As the U.S. First Army counter-attacked German units near Mortain, units of Patton's 3rd Army were advancing unchecked through the open country to the south of the German armies, and had taken Le Mans on 8 August. The same day, the First Canadian Army attacked the weakened German positions south of Caen in Operation Totalize and threatened to break through to Falaise, although this attack stalled after two days. In desperation, Hitler ordered the attacks against Mortain to be renewed with greater intensity, demanding that the 9th Panzer Division, almost the only formation opposing Patton's advance east from Le Mans, be transferred to Mortain to take part in the attack. General Heinrich Eberbach—commander of Panzergruppe West—was ordered to form a new headquarters, named "Panzer Group Eberbach", to command the renewed offensive.
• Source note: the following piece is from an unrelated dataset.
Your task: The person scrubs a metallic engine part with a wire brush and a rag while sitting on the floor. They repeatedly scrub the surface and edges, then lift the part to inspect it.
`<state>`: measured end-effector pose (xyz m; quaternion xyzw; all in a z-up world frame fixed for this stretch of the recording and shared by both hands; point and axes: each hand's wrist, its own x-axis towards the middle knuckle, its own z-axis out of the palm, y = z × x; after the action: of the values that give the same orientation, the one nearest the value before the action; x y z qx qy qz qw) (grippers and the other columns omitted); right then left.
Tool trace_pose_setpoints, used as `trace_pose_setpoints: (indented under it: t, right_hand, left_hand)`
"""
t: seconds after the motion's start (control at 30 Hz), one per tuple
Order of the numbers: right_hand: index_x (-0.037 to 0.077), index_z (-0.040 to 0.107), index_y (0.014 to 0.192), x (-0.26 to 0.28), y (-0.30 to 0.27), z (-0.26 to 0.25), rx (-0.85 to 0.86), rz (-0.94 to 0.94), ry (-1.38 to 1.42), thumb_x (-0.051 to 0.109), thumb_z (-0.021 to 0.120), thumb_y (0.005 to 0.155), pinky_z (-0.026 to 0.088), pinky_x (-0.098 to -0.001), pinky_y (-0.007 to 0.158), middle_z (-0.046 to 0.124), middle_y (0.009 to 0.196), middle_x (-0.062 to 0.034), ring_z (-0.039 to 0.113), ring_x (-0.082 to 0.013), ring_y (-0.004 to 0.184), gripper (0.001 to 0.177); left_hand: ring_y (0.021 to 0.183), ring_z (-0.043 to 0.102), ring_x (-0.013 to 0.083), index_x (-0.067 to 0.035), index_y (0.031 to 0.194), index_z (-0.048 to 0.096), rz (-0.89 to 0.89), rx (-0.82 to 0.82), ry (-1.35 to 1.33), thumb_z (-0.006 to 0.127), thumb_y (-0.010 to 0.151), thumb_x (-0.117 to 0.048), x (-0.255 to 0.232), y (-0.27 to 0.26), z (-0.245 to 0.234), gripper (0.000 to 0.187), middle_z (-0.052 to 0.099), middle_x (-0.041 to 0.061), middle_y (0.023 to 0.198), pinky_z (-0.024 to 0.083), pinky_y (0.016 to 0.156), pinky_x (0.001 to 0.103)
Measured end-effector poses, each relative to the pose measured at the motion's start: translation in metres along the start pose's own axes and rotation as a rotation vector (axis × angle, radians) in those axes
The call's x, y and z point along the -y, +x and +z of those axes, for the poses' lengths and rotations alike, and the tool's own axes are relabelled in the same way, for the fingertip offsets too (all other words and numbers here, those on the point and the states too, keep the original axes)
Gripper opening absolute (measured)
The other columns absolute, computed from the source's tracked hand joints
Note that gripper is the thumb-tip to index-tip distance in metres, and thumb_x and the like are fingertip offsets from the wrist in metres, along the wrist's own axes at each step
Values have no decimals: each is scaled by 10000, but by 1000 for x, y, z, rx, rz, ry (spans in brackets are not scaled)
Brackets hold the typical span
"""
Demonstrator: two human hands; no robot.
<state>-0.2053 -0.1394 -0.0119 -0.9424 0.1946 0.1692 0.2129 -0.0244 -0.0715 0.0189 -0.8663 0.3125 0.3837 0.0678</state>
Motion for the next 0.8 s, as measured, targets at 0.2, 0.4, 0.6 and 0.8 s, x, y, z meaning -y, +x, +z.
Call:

Kluge—who feared he was about to be implicated by the Gestapo in the 20 July Plot—acquiesced in this apparently suicidal order. Eberbach's proposed counter-attack was soon overtaken by events, and was never mounted.

==Aftermath==
By 13 August, the offensive had fully halted, with German forces being driven out of Mortain. The Germans had lost 120 tanks and assault guns to Allied counter-attacks and air strikes, more than two-thirds of their committed total. As Hitler ordered German forces in Normandy to hold their positions, the U.S. VII and XV Corps were swinging east and north toward Argentan. The German attack west left the 7th Army and Panzergruppe West in danger of being encircled by Allied forces. As American forces advanced on Argentan, British and Canadian forces advanced on Falaise, threatening to cut off both armies in the newly formed Falaise Pocket.

Although American casualties in Operation Lüttich were significantly lighter than in previous operations, certain sectors of the front, notably the positions held by the 30th Division around Mortain, took severe casualties. By the end of 7 August alone, nearly 1,000 men of the 30th Division had been killed. Estimates for American casualties from 6–13 August vary from 2,000-3,000 fatalities, with an unknown number of wounded.

On 14 August, Canadian forces launched Operation Tractable, in conjunction with American movements northwards to Chambois. On 19 August, a brigade of the Polish 1st Armoured Division linked up with forces of the 90th U.S. Infantry Division, sealing off some 50,000 German troops in the pocket. By 21 August, German attempts to reopen the gap had been thwarted, and all German troops trapped in the pocket surrendered to Allied forces, effectively putting an end to the German 7th Army.